Aun así, las cajas no parecían seguir ningún orden concreto. Algunas, con la etiqueta de MASCARAS MORTUORIAS, llenaban toda una sección de estanterías. Había otras con diferentes etiquetas: ROPA DE LUTO, LIBREAS, RÉPLICAS DE ANTORCHAS, TAMBORES, PLATILLOS DE BRONCE, PINTURAS RITUALES y cosas por el estilo… pero no campanillas.
Es inútil, nunca las encontraré, se dijo. Había movido la escalera sólo dos veces, y ya hacía más de media hora que buscaba. Movió otra vez la escalera; le molestaba el chirrido que hacía en el suelo.

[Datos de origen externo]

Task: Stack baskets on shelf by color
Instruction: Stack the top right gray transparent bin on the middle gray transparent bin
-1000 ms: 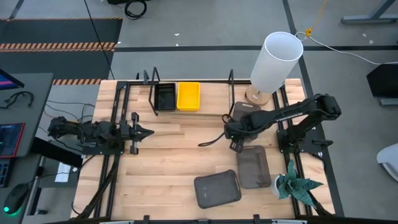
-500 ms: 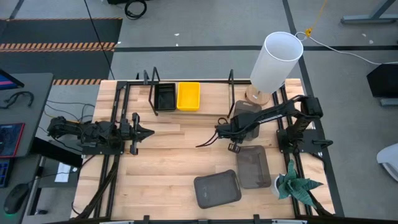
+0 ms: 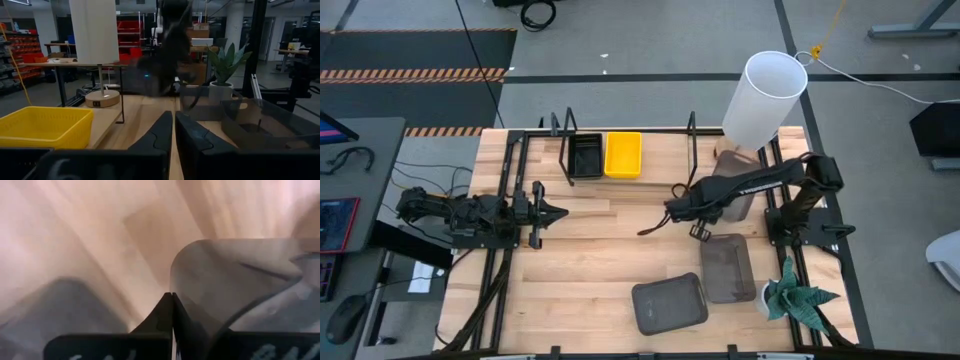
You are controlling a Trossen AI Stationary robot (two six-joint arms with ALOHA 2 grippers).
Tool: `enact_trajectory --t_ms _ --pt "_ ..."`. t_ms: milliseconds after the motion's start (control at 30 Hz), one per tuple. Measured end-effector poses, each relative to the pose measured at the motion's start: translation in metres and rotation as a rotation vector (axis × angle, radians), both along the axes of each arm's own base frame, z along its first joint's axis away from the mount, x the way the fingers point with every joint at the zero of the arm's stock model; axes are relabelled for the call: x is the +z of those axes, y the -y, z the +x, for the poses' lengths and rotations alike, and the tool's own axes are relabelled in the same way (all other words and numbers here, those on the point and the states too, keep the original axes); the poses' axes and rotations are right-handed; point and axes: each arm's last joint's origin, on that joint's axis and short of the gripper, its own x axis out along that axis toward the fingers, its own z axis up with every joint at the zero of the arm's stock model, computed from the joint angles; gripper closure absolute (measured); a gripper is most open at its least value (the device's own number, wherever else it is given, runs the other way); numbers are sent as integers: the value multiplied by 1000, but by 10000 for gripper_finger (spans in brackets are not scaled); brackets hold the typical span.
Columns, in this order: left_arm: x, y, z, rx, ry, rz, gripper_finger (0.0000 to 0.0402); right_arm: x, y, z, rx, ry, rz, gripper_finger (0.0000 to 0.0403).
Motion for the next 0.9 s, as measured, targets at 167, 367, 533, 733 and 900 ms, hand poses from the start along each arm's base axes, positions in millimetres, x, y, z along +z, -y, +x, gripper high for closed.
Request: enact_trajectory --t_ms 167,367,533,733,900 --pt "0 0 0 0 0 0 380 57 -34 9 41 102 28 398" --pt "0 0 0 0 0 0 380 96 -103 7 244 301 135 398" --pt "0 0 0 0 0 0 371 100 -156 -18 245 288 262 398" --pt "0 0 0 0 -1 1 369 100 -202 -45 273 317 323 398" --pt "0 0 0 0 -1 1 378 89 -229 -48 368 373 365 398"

Empezó a subir, pero al llegar al tercer peldaño su mirada se posó sobre una caja grande, apretada entre otras dos, casi oculta detrás de ellas. La etiqueta rezaba: CAMPANILLAS / SEPULTADOS VIVOS.
Cogió la caja y tiró de ella hasta conseguir sacarla. Casi perdió el equilibrio con la caja en brazos. Bajó de la escalera y la apoyó en el suelo. Con una prisa frenética se arrodilló y levantó la tapa. Apartó el material de embalaje y quedó a la vista la primera campanilla de metal, cubierta de plástico, un envoltorio que le daba un engañoso brillo. Sus dedos se movieron con agilidad entre el material de embalaje, hasta que tuvo la certeza de que había sacado todas las campanillas de la caja. Eran seis, idénticas a las que ella había encontrado.
El papel de embalaje todavía estaba dentro de la caja: «12 campanillas victorianas de fundición, encargadas por el Sr. Earl Bateman», rezaba. Doce… pero sólo había seis.
Voy a sacar unas fotos a las campanillas y al papel de embalaje, y después me largo, pensó Maggie. De pronto tuvo unas ganas terribles de marcharse de ese lugar, de estar a salvo con la prueba de que Earl Bateman era un mentiroso y, posiblemente, un asesino.
No supo muy bien qué le hizo darse cuenta de que ya no estaba sola. ¿Fue el ruido amortiguado de una puerta que se abría o el fino haz de luz de otra linterna lo que la alertó?
Se dio la vuelta y levantó la linterna. En ese momento algo la golpeó en la cabeza.
Y después sólo tuvo una impresión de voces y movimiento, y por último, la serenidad de perder la conciencia hasta que despertó a la terrible oscuridad silenciosa de una tumba.